Representative Thompson stated that in the past when there
had been much more oil running through the pipeline, the
oil friction would heat it up. He understood that at
production of 500,000 barrels per day the oil had to be
heated during periods of cold weather in order to keep it
flowing. He asked if there was a fixed cost per year for
heating oil.
Mr. Stickel replied in the affirmative. He stated his
understanding that TAPS had added additional heating
capacity and the costs worked their way through the tariff
calculation and were eventually passed on to the shippers.
2:32:18 PM
Representative LeBon considered the price of oil and where
it had fallen since 2014. He asked if aside from employment
on the North Slope and the volume of oil running through
the pipeline, whether the state was better off with
production tax revenue under SB 21 than under Alaska's
Clear and Equitable Share (ACES) when considering the price
of oil over the past six years.
Mr. Stickel responded that it was the $1 million question.
He was not prepared to opine on an answer to the question.
His goal for the presentation was to provide an
understanding of how the current tax calculations worked.
Representative LeBon remarked that the topic had been
brought up and he had wondered if Mr. Stickel had some
insight into whether the state benefitted from SB 21 versus
ACES at an average lower price of oil over the past six
years.
Vice-Chair Ortiz stated he was not a tax accountant. He
asked if it was safe to say that under Alaska's oil tax
system, the effective tax rate was different for each
company.
Mr. Stickel replied in the affirmative. He expounded that
each company had a separate tax calculation based on the
different fields and developments it was involved in. He
confirmed that the effective tax rate varied between
companies.
2:34:38 PM
Vice-Chair Ortiz asked about the range of the effective tax
rates paid by companies across the state.
Mr. Stickel responded that he did not have the analysis in
front of him and he would follow up with the information.
Mr. Stickel moved to slide 18 showing a five-year overview
from FY 19 to FY 23. He detailed that production tax value
had declined annually from $5.1 billion in FY 19 to the
forecasted $1.1 billion in FY 22 and less than $1 billion
in FY 23. He reported that FY 21 through 23 were forecasted
as minimum tax years under the fall forecast. He elaborated
that it meant that generally companies were able to use
credits to bring production tax down to the minimum level.
At the forecasted oil prices, DOR estimated that some
companies would choose to forego the sliding scale credits
and use other credits to pay below the minimum tax.
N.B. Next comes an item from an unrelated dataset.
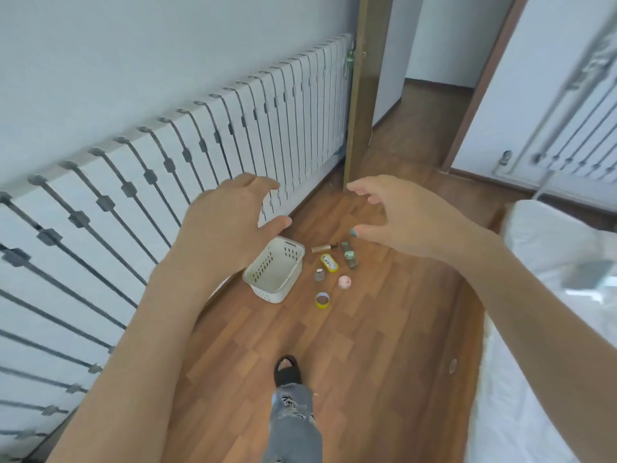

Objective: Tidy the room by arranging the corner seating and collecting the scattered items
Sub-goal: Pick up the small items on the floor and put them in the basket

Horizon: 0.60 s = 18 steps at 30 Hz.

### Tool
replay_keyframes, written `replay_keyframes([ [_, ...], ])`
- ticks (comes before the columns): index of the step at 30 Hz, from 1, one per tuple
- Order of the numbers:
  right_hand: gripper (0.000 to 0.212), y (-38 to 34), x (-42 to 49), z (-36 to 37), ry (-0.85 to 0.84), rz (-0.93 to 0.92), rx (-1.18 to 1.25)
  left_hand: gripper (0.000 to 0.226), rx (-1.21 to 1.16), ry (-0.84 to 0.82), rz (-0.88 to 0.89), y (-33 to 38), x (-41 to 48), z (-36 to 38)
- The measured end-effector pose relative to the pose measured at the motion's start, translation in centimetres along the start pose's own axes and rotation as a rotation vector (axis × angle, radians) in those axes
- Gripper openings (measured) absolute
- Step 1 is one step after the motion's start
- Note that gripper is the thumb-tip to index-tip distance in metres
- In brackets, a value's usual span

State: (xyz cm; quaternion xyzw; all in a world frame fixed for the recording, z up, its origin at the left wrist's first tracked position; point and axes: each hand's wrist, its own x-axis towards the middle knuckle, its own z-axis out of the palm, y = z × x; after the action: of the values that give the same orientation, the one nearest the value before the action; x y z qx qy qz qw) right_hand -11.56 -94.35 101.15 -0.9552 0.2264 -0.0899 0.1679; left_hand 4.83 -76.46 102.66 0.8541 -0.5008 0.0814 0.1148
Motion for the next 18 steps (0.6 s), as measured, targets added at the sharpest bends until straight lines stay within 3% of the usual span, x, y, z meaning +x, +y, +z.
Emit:
replay_keyframes([
  [18, 0.065, 4.7, 25.7, 5.0, -0.029, 0.233, -0.022, 0.049, -0.075, -0.054, 0.184, -12.6, 25.1, 9.7],
])
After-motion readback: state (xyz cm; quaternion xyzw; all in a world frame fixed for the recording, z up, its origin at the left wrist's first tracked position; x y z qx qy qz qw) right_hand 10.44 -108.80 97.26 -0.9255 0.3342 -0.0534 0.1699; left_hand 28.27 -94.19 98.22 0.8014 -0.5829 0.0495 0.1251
He
added that the phenomenon was seen in all three of the
years where the estimated production tax to the state was
below the calculated minimum tax floor.
Representative Josephson noted that in the past, the tax
floor had been hardened by either HB 111 or HB 247. He
asked for verification there was nothing that prohibited
the legislature from hardening the floor further. He asked
for confirmation there was no contract doctrine or common
law doctrine that would prevent the legislature from
specifying that a 4 percent floor meant a 4 percent floor.
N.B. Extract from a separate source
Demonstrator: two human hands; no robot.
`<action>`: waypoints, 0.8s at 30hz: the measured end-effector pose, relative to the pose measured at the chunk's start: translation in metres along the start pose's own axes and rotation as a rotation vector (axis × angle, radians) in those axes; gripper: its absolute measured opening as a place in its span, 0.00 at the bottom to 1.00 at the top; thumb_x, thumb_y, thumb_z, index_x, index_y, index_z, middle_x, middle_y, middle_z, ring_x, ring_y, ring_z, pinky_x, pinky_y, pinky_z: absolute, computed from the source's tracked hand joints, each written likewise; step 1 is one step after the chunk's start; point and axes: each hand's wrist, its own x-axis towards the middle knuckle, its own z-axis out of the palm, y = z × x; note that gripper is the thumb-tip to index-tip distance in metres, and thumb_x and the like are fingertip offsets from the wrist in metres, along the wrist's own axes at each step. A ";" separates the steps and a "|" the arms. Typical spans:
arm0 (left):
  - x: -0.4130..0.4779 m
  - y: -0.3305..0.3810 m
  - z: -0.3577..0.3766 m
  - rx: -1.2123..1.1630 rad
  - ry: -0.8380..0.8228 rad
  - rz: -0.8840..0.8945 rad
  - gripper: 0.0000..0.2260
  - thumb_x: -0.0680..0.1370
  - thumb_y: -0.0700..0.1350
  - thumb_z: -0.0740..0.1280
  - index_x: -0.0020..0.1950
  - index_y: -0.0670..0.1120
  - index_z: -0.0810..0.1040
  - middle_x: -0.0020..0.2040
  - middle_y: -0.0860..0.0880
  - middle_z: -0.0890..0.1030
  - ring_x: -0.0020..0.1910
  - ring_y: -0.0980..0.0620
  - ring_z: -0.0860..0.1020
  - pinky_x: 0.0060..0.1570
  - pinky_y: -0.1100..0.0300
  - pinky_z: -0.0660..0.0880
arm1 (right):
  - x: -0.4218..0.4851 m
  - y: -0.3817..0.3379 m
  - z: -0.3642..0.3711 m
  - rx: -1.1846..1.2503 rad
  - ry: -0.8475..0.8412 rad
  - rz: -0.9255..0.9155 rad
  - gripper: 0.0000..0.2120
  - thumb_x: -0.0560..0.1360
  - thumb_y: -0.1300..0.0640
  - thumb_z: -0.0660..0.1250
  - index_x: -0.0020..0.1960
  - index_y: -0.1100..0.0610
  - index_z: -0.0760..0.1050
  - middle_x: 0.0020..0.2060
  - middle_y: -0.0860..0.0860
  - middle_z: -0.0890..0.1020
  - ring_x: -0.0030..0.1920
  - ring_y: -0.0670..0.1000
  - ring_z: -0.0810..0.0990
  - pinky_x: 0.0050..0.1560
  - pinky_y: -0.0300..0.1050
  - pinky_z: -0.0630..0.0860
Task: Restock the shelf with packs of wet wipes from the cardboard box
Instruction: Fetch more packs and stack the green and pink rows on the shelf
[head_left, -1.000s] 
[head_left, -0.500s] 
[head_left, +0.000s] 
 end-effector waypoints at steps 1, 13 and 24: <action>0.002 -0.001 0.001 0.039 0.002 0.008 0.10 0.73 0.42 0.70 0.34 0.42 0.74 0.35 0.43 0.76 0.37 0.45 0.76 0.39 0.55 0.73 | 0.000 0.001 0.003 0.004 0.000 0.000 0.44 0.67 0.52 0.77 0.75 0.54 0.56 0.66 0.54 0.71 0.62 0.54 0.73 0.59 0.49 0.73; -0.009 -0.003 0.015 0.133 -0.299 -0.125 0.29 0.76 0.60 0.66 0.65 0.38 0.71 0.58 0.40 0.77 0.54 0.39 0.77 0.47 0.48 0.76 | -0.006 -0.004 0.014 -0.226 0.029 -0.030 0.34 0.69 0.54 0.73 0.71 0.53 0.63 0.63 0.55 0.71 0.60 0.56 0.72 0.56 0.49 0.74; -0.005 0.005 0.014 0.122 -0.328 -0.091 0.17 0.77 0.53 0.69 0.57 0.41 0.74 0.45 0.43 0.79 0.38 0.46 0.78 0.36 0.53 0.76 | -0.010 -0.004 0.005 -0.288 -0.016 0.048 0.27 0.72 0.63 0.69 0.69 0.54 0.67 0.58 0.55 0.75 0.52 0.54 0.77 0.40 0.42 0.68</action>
Mr. Stickel replied affirmatively.
2:37:43 PM
Mr. Stickel relayed that he had concluded the main body of
the presentation. There were several additional slides that
had been requested when the presentation had been provided
to the other body. He turned to slide 19 showing how
revenue would be impacted by different levels of the
sliding scale per taxable barrel credit. Currently the
sliding scale credit went up to $8 per taxable barrel. The
table on slide 19 showed what the FY 22 tax calculation
would look like assuming a maximum value of $5, $4, or $3
per taxable barrel. He explained that not all of the per
taxable barrel credit was used due to the tax floor and in
some cases, companies could use other credits to make up
for a reduction in the per barrel credits. He reported that
an impact on production taxes from a credit change of $1
was less than $1 multiplied by the number of barrels. He
detailed that changing maximum per taxable barrel sliding
scale credit from $8 to $5 would increase estimated
production tax revenue from $163 million to $180 million
for FY 22. Production tax revenue would be $207 million
under a $4 maximum credit and $234 million under a $3
maximum credit.
Mr. Stickel clarified that DOR was not making a policy
suggestion, the department was showing information that had
been requested by the other body [Senate] in the past. He
remarked that any changes in the credit would have impacts
on investment and the economics.
Mr. Stickel moved to slide 20 titled "Illustration Assuming
a Single North Slope Taxpayer: FY 2022." He remarked that
the information on the slide related to an earlier question
asked by Vice-Chair Ortiz. He stated that currently some
companies paid at or above the minimum tax, while others
chose to forgo the sliding scale credits to reduce payments
below the minimum tax. Consequently, the FY 22 production
tax forecast was less than the aggregate minimum tax
calculation. Whereas slide 20 reflected that if there were
only one taxpayer, the department expected the company
would use sliding scale credits to reduce its tax liability
down to the minimum tax (meaning it could not go below the
minimum tax). Under the illustration, the total production
tax to the Treasury would be $229 million in FY 22 compared
to the $163 million in the official forecast. The slide
highlighted the impact of individual company economics on
the tax. He noted that each company had a different
portfolio of operations and investments.
2:41:09 PM
Mr. Stickel concluded on slide 21 titled "State Petroleum
Revenue by Land Type." The slide showed how state petroleum
revenues varied by land type. He noted that the basic
concept was not all oil was the same. He detailed that
production, corporate, and property taxes applied
everywhere in the state except for federal waters beyond
three miles offshore, regardless of the ownership of the
land. Whereas the royalty varied depending on the ownership
of the land. He elaborated that there were different
royalty provisions depending on whether the land was state,
private, or federal.
Mr. Stickel noted there had been a question the previous
day about oil prices that he would like to address. He
shared that the question had pertained to oil prices and
why Alaska's oil prices had diverged from Brent crude
prices in 2020. He explained that Alaska North Slope (ANS)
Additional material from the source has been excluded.